▶ GOAL OF THE EXERCISE: All lines holding the word "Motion" in the listing below need to be copied.

▶ COLLECTED MATERIAL:
◇ ◇ ◇ ◇ ◇ ◇ ◇

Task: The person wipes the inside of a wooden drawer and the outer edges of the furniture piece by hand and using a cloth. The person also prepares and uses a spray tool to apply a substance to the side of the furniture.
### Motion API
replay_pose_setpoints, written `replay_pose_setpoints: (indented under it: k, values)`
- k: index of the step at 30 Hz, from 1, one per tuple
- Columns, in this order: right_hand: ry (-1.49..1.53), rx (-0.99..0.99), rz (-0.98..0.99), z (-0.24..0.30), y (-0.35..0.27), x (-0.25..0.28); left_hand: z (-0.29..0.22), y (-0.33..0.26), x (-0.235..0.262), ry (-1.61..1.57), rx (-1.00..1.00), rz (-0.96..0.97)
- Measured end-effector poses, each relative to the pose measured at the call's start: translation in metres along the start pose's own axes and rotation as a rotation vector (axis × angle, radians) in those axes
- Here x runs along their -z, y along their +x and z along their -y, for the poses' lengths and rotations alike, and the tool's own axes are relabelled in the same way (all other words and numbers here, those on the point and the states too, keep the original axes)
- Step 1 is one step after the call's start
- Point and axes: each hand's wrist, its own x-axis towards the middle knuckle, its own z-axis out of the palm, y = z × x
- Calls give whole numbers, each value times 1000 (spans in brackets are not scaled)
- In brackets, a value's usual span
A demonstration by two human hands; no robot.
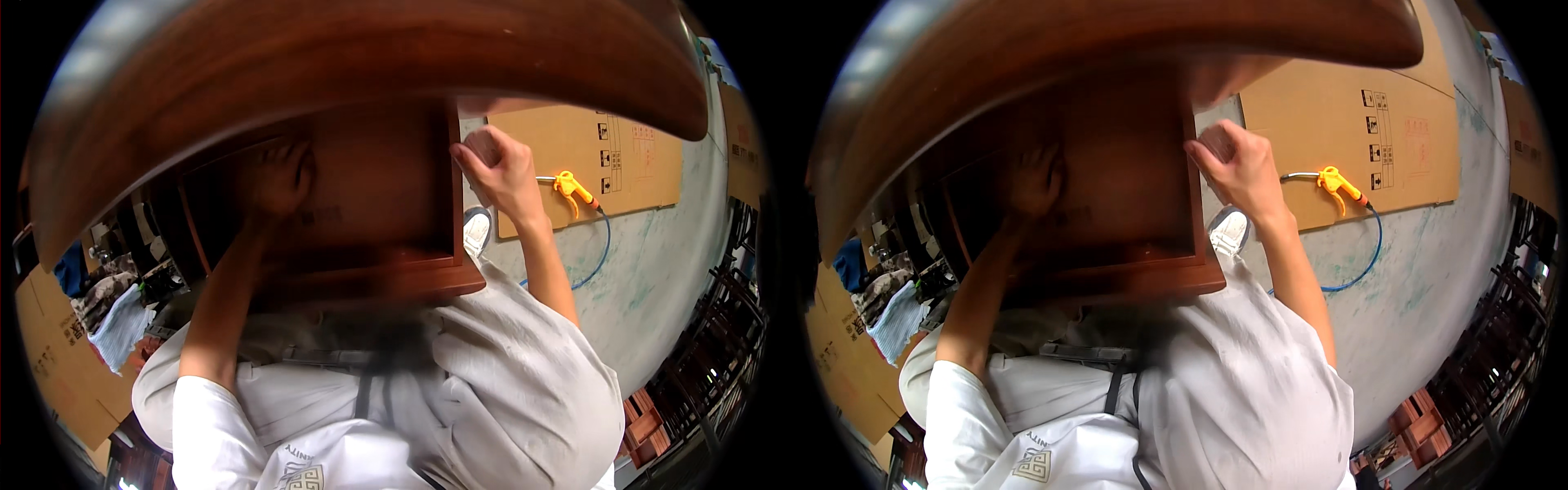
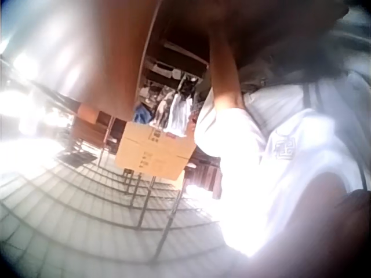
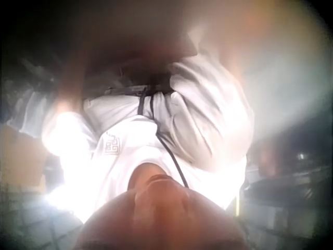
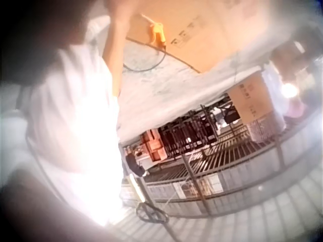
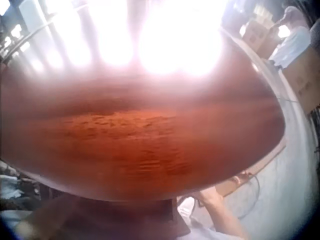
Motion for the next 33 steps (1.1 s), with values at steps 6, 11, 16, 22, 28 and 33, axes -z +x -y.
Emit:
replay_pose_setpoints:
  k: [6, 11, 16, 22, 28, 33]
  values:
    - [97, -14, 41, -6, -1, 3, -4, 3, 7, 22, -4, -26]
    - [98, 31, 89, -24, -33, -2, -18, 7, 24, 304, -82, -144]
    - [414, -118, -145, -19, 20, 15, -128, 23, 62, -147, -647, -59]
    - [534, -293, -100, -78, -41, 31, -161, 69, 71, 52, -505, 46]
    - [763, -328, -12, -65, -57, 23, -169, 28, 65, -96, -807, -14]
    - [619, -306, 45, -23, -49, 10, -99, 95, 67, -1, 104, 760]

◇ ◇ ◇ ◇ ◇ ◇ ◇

▶ RESPONSE TO THE TASK:
### Motion API
Motion for the next 33 steps (1.1 s), with values at steps 6, 11, 16, 22, 28 and 33, axes -z +x -y.

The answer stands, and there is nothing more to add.